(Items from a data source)
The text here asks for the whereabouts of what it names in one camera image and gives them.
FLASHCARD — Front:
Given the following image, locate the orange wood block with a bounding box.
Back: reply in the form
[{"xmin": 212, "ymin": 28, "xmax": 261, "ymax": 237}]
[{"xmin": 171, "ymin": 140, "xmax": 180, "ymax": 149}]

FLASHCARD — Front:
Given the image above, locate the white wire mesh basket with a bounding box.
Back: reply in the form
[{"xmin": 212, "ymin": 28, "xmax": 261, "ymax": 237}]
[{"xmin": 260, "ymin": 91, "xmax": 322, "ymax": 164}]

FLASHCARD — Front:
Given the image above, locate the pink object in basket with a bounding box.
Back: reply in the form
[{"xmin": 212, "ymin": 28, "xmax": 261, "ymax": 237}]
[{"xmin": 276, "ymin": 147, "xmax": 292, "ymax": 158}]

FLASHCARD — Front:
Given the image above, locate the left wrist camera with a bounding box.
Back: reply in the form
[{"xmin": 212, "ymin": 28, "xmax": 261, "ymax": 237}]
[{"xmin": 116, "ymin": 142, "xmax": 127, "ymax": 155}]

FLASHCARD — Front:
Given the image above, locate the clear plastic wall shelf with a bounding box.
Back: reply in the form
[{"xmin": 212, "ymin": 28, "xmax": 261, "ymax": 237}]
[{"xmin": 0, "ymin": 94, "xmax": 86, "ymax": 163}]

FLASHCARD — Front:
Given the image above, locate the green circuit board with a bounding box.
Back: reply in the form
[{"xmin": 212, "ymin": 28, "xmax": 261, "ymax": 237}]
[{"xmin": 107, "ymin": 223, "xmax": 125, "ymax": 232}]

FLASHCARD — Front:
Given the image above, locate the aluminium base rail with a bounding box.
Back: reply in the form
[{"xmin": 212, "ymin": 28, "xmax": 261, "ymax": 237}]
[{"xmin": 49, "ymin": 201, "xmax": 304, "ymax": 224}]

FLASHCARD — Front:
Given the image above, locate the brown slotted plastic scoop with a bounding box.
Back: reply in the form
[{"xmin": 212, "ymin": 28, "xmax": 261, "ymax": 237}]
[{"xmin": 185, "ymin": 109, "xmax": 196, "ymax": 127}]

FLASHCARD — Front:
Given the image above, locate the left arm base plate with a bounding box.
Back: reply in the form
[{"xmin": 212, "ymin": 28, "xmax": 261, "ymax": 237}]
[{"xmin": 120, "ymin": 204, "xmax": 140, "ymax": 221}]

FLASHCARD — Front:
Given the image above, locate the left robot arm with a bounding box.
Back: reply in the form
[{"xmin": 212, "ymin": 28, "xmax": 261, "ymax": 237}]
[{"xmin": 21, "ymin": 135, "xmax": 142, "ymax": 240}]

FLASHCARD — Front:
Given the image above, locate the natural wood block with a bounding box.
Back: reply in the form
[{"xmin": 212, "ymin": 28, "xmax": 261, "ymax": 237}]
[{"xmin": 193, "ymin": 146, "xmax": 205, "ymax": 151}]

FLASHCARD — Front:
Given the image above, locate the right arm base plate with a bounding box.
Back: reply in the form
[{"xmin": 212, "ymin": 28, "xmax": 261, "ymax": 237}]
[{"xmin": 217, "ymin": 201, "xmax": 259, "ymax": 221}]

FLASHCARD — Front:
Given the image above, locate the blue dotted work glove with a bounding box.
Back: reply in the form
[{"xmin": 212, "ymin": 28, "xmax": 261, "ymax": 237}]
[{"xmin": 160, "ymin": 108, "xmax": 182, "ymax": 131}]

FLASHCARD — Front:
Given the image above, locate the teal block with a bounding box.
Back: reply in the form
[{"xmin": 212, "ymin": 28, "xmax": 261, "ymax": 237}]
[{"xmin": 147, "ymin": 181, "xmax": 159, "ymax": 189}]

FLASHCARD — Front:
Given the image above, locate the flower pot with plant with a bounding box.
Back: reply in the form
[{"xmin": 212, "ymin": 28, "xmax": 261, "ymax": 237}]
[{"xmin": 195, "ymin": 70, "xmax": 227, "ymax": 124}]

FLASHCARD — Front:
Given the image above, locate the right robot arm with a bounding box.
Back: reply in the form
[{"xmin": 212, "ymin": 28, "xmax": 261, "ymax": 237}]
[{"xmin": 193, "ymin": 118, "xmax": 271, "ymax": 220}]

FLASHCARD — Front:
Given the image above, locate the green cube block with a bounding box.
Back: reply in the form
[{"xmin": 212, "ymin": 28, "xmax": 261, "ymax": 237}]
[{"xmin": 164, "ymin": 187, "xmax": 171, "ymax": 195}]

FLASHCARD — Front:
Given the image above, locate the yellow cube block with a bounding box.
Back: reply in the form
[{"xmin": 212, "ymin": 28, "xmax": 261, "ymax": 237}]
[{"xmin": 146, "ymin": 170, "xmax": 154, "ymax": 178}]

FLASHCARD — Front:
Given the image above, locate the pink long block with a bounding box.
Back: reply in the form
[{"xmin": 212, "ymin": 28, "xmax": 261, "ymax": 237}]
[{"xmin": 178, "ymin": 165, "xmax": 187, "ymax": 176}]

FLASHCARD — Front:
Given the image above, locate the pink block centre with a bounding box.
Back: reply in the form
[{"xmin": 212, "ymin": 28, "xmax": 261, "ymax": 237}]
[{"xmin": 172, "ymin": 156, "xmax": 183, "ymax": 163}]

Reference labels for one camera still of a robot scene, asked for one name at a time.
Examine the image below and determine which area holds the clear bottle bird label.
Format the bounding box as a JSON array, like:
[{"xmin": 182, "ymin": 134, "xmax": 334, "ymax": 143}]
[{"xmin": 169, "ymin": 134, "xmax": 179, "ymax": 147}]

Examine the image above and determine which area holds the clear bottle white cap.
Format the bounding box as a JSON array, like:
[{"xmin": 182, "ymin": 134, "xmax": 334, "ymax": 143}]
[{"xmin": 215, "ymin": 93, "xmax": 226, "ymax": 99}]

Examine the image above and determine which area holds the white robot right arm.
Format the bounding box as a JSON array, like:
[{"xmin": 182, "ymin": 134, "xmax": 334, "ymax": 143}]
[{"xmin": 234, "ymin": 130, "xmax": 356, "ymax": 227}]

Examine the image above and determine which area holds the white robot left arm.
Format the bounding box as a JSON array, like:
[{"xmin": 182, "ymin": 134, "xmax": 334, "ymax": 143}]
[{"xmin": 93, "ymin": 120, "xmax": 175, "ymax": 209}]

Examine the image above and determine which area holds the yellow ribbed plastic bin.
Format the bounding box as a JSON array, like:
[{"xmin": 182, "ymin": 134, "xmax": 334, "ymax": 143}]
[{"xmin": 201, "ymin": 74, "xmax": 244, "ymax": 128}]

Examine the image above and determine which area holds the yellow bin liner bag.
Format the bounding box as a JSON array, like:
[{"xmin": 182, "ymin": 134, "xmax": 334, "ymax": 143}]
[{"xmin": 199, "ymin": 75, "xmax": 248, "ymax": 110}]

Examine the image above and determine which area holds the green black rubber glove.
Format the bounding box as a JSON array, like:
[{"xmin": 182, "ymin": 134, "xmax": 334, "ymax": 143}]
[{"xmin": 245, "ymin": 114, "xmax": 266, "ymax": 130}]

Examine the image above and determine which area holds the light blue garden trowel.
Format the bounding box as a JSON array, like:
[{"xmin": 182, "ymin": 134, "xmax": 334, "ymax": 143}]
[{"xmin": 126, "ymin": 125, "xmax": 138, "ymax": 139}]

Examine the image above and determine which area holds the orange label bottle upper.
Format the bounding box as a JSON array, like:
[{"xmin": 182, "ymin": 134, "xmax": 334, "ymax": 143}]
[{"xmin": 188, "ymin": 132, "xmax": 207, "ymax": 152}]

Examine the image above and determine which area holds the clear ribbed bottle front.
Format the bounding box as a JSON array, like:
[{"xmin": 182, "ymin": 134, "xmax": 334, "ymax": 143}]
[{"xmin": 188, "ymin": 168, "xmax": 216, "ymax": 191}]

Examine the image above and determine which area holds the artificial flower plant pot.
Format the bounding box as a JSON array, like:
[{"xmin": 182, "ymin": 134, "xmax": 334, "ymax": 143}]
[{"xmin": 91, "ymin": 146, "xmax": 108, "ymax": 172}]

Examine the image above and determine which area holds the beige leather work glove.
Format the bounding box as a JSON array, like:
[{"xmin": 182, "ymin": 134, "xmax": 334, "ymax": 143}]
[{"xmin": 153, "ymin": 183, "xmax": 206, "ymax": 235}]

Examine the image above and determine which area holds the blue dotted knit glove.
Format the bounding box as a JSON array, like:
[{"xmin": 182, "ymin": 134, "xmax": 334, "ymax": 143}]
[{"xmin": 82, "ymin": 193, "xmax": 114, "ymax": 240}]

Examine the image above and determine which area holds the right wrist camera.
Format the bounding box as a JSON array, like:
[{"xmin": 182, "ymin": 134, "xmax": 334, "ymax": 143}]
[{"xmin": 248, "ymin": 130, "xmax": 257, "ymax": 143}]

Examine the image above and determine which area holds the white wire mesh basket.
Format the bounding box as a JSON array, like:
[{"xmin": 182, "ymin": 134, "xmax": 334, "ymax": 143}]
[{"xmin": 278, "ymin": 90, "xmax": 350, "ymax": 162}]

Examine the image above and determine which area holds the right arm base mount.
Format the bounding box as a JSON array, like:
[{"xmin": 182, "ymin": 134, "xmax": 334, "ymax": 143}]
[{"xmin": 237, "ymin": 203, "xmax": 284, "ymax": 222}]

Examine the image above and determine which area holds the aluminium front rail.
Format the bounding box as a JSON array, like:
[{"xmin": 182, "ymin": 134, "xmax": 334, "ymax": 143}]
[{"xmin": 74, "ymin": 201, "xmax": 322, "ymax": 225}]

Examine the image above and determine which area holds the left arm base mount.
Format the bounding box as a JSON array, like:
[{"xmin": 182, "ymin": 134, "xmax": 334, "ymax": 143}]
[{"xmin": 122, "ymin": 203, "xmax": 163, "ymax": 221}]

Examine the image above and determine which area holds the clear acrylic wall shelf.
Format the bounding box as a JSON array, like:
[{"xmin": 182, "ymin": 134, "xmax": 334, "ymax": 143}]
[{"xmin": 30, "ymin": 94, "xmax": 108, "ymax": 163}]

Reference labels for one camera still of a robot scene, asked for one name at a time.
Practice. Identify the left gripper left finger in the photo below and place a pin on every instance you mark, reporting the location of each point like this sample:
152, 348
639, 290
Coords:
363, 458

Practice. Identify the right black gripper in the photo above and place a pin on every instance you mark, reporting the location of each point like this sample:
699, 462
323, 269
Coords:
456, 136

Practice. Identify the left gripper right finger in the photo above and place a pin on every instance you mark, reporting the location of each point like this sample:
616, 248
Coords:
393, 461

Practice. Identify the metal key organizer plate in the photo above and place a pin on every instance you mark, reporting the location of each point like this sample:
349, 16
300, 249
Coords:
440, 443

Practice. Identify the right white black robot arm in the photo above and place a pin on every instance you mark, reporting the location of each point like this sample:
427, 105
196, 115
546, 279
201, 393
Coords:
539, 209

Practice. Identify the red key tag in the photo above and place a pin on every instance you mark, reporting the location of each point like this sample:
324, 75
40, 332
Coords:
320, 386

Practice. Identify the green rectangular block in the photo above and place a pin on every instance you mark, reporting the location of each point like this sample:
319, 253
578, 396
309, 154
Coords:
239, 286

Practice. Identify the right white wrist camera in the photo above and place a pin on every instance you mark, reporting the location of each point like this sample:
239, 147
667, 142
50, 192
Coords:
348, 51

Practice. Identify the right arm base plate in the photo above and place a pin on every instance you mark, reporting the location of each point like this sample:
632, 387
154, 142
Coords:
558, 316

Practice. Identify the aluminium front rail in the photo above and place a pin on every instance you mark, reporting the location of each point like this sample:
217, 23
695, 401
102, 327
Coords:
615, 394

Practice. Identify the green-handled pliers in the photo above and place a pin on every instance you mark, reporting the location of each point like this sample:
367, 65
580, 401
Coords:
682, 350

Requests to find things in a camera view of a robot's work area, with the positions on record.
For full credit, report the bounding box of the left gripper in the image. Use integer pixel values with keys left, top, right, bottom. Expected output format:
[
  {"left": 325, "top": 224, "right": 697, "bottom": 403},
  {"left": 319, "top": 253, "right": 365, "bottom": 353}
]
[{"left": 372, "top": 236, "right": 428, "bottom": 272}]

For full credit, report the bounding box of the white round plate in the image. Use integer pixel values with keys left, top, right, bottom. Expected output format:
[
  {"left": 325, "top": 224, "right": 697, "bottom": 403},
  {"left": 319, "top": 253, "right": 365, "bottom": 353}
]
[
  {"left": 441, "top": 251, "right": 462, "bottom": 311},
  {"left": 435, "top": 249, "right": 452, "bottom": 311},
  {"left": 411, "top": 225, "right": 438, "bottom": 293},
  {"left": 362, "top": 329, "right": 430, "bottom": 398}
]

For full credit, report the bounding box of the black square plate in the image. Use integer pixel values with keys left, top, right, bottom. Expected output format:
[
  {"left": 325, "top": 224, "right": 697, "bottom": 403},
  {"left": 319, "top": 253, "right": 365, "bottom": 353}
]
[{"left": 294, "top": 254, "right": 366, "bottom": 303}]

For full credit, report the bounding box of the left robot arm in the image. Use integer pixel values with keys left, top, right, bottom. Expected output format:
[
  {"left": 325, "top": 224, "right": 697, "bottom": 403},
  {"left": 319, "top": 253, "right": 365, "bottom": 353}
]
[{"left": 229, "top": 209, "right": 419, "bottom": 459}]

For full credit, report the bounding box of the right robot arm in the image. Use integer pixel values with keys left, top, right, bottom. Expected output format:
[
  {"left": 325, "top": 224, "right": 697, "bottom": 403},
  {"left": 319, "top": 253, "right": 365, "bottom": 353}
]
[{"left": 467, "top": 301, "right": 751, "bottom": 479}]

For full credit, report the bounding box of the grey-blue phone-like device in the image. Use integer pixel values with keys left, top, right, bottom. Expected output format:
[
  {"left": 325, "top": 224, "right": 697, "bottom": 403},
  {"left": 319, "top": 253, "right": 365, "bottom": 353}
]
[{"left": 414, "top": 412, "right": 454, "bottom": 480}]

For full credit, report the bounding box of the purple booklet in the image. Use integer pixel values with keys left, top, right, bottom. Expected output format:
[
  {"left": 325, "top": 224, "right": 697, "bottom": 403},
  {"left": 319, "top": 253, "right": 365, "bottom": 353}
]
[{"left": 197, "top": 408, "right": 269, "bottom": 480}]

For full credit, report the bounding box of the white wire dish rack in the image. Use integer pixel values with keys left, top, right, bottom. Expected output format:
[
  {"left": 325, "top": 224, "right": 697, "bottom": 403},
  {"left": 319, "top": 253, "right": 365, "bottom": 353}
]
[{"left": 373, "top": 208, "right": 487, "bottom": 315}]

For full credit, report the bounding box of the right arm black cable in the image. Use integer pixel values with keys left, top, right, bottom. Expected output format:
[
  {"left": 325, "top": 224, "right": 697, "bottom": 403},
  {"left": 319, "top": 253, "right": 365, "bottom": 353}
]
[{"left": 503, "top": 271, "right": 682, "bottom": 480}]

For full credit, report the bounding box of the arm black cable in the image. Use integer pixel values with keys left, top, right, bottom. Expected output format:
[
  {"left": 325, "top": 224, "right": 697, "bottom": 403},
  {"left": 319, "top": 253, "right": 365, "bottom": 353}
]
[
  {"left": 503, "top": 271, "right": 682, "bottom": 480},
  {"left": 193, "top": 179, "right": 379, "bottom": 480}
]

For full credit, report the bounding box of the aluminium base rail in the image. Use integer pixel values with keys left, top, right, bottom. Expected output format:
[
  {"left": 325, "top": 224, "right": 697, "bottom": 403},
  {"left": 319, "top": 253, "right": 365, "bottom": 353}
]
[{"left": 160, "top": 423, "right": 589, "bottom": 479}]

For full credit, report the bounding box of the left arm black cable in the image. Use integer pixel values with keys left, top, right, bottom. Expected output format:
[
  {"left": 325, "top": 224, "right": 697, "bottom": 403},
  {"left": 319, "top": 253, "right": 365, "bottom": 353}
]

* _Goal of the exercise_:
Go through the entries above and count the lines holding the word "base"; write nothing but the number.

* _Your response_:
7